Also from Take Time, “The Beach” uses geographical metaphor to map emotional distance. The production is wide and open — panned elements creating a sense of vast space — which perfectly reinforces the lyrical theme of longing across distance. It’s one of his most sonically inventive arrangements, suggesting a producer and artist in genuine creative dialogue rather than simply executing a formula. The outro, where the track dissolves into ambient texture, is unexpectedly beautiful.

Last Time

From When It’s All Said and Done (2021), “Last Time” is a masterclass in vocal restraint in service of lyrical ambiguity. The protagonist says goodbye while the music suggests he doesn’t entirely mean it — and that tension between word and tone is exactly what makes the track so emotionally resonant. The string arrangement in the second half elevates the track from intimate confession to something approaching the scale of tragedy, without ever feeling overwrought.

At Least We Tried

“At Least We Tried” from Give or Take (2022) offers something slightly different in Giveon’s catalog: a kind of hard-won grace. Rather than pure grief or wounded pride, this track reaches for meaning in the wreckage of a relationship. The production is warmer, less sharp-edged than some of the album’s more painful tracks, and his vocal performance reflects that slight softening — still deep, still controlled, but with something gentler underneath.

Unholy Matrimony

From Give or Take, “Unholy Matrimony” is one of his most thematically daring tracks — a meditation on a relationship that’s clearly wrong for both parties but too intoxicating to leave. The production leans into minor-key tension, with a string arrangement that feels genuinely unsettling in the best way. It’s not a comfortable listen, which is precisely the point. Giveon proves here that his artistic ambition extends well beyond making beautiful music about beautiful feelings.

Are You Even Real

From I’ve Tried Everything but Therapy (Part 2) (2025), “Are You Even Real” represents Giveon’s most recent artistic statement and it’s a compelling one. The production feels like a natural evolution — lush but restrained, with the kind of careful layering that rewards close listening. Thematically, it asks questions about love’s authenticity in an age of emotional performance, which feels urgently contemporary. Early listener response has been enthusiastic, and it slots naturally into the canon of his best work.

Dancing in the Smoke

From Nobody Wants This Season 2: The Soundtrack (2025), “Dancing in the Smoke” is the most unexpected entry in his recent catalog — a soundtrack contribution that finds Giveon in slightly new sonic territory. The track has a cinematic quality that suits the context, with production choices that push beyond his comfort zone in interesting ways. It suggests an artist willing to let external creative contexts pull him somewhere new, and the result is one of his most intriguing recent performances.

Tryna Be

“Tryna Be” from Give or Take (2022) is the album’s understated gem — the track that reveals itself slowly over multiple listens. The production is economical to the point of minimalism, putting Giveon’s baritone front and center with almost nowhere to hide. His phrasing on this track is especially careful, with subtle rhythmic variations that give the vocal an almost spoken-word quality at times. It’s the kind of track that serious fans cite when they want to explain what makes him different.

Scarred

“Scarred” from Give or Take closes this list with a track that feels like a reckoning. After the emotional journey of the album, it functions as a statement of consequence — what heartbreak actually leaves behind, beyond the songs and the metaphors. The production is sparse and aching, and Giveon’s vocal performance is among his most emotionally direct. There’s no artifice here, no clever metaphor to hide behind. It’s raw, honest, and exactly the kind of artistic courage that makes him one of R&B’s most essential voices.
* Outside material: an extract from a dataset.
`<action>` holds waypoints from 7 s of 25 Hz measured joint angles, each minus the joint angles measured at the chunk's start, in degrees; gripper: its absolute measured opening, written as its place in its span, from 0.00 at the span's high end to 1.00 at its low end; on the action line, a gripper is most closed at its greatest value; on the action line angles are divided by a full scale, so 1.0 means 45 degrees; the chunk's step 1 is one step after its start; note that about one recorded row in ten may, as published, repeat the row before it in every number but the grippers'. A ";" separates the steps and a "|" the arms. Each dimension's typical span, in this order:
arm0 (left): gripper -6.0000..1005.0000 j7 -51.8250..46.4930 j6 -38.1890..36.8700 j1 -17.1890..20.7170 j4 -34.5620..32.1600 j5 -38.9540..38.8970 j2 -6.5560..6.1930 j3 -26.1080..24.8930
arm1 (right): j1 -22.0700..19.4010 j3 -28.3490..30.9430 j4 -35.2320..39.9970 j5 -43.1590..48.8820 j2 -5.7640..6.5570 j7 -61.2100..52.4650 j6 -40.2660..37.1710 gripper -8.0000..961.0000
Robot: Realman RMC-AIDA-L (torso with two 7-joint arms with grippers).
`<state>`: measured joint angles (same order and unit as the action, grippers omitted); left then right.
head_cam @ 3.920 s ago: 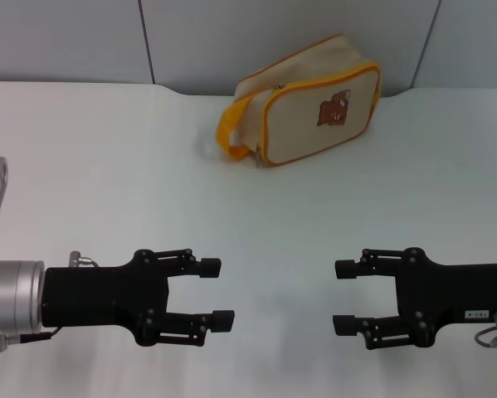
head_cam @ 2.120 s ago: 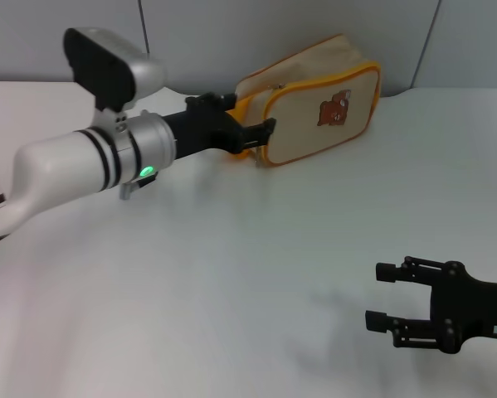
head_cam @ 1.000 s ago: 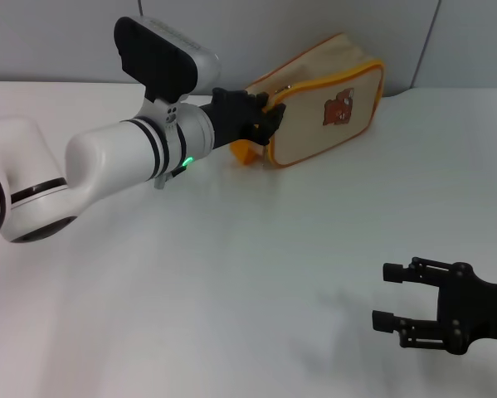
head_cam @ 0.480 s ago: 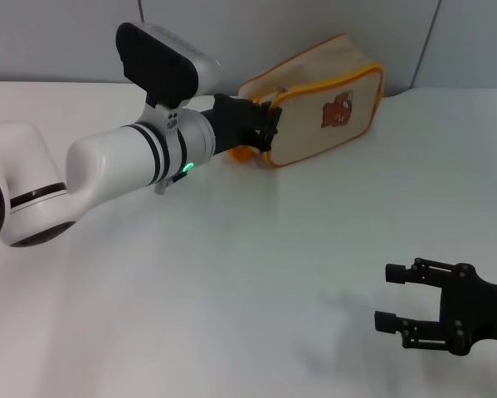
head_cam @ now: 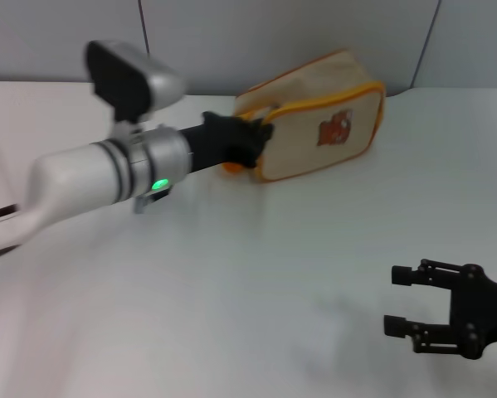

Frequently Asked Questions

Heartbreak Anniversary from his 2020 debut EP Take Time remains Giveon’s most-streamed and widely recognized track. It introduced his distinctive baritone to a global audience and has accumulated hundreds of millions of streams across platforms. The track’s sparse production and emotionally precise lyricism made it an immediate touchstone in contemporary R&B.

What album is Chicago Freestyle from?

Chicago Freestyle appears on Drake’s Dark Lane Demo Tapes, released in 2020. Giveon contributed a featured verse that became one of the most celebrated collaborations of that year, dramatically expanding his public profile and introducing him to Drake’s massive audience.

What is Giveon’s latest album or project?

As of 2025, Giveon’s most recent solo project is I’ve Tried Everything but Therapy (Part 2), which includes the track Are You Even Real. He also contributed Dancing in the Smoke to the Nobody Wants This Season 2 soundtrack in 2025.

What genre is Giveon’s music?

Giveon’s music sits primarily within contemporary R&B and soul, with clear influences from classic soul artists like Sam Cooke and Al Green alongside more modern production aesthetics. His work often incorporates orchestral elements — strings in particular — that give his recordings a cinematic quality uncommon in mainstream R&B.

Is Giveon’s music good for headphone listening?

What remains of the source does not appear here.